Sopinha de inspiração oriental
Conhecida como couve-chinesa, hoje em dia começa a ser fácil encontrar nalguns supermercados a "couve pak choi", na maior parte dos casos cultivada em Espanha. No meio deste confinamento, a alternativa para variar o menu é procurar receitas que possam surpreender quem nos acompanha na clausura. Consegui isso um dia destes com uma sopa simples de fazer. A base é um caldo de galinha de boa marca, diluído em dois terços de um litro de água.

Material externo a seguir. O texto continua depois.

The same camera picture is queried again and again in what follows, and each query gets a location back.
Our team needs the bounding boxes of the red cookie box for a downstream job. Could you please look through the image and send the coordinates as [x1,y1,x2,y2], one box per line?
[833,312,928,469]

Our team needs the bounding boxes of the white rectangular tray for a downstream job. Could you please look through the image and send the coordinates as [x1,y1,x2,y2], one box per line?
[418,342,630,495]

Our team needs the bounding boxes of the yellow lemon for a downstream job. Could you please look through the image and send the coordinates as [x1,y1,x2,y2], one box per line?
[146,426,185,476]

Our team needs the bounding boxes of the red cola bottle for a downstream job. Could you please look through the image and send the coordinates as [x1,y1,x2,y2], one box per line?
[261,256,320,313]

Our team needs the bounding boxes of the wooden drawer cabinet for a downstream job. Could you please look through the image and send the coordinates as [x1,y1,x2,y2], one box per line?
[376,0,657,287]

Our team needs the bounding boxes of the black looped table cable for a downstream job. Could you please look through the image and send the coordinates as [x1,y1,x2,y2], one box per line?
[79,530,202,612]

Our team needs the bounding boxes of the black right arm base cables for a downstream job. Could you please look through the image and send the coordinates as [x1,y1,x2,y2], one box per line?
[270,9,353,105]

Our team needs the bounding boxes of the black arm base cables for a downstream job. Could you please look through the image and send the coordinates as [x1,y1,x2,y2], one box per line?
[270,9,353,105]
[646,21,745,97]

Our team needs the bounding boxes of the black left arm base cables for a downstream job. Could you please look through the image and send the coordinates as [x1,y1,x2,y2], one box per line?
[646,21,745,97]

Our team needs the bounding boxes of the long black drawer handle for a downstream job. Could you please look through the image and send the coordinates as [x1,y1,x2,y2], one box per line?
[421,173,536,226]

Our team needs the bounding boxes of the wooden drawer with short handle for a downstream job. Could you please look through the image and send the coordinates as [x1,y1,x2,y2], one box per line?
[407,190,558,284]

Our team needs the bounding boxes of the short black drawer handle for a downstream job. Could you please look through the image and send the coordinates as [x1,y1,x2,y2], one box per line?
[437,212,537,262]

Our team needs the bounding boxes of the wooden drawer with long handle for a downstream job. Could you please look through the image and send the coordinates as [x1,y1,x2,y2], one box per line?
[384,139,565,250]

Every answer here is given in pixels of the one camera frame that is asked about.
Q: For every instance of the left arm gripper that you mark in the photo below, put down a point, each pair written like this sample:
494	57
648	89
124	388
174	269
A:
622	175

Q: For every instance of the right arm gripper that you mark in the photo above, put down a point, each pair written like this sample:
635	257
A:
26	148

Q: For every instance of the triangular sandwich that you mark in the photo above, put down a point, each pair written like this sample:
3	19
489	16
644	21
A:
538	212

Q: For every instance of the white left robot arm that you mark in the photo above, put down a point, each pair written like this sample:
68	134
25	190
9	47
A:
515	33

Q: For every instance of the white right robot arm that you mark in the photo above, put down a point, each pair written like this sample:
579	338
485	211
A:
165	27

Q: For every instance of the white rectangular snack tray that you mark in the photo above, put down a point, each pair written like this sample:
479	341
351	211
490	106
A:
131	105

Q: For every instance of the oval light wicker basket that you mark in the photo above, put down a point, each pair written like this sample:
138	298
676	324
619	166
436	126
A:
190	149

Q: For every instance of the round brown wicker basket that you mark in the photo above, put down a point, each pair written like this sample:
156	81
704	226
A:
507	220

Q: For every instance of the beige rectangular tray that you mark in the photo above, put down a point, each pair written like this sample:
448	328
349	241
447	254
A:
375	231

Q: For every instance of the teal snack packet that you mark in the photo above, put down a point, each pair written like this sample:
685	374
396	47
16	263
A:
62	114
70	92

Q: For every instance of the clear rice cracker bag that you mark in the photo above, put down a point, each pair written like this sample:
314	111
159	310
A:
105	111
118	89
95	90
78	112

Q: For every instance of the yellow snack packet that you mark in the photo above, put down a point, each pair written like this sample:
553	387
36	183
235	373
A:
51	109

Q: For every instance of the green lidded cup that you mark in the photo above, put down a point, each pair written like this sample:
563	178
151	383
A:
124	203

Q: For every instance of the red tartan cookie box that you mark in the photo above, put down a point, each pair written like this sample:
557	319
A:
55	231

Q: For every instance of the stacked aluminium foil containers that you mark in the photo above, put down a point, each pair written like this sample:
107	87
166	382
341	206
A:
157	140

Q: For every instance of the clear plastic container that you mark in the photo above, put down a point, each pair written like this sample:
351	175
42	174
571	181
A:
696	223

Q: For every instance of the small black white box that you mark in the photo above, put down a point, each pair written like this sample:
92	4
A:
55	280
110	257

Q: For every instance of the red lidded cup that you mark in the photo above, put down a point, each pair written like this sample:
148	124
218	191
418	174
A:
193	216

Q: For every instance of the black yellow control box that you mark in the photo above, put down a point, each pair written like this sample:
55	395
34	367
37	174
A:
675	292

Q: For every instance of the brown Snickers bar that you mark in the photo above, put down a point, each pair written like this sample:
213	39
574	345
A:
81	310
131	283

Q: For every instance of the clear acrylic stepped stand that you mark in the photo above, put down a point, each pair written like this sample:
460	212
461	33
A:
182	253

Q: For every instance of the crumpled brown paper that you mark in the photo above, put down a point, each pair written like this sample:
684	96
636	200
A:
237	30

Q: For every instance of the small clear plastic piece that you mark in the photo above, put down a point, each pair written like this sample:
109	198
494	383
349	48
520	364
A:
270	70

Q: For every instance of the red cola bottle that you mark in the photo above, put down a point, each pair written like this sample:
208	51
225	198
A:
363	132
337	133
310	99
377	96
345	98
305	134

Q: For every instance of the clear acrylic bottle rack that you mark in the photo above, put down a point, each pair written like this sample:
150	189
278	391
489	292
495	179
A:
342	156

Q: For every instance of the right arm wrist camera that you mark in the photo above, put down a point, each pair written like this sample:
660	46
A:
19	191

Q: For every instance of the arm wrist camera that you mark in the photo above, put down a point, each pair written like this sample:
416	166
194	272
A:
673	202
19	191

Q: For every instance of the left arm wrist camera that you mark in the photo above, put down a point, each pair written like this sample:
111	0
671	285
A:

Uma vez o caldo a ferver, colocam-se duas peças de "pak choi", desfeitas e cortadas grosseiramente, e deixam-se uns cinco minutos a cozer. Adiciona-se pimenta moída na altura e molho de soja de boa qualidade, assim como pedaços de gengibre fresco, cortado em lâminas finas e um pouco de óleo de sésamo. Quando a couve começa a ficar tenra, adicionam-se dois novelos de "noodles" de arroz e, logo que a massa se esteja a separar, deitam-se dois ovos a escalfar no caldo, separados um do outro para ser mais fácil de servir. Quando a clara dos ovos começar a ficar branca, opaca e consistente, pode servir duas doses para dois pratos fundos. Polvilhe com cebolinho fresco cortado fino. Está feito o jantar. Bom apetite.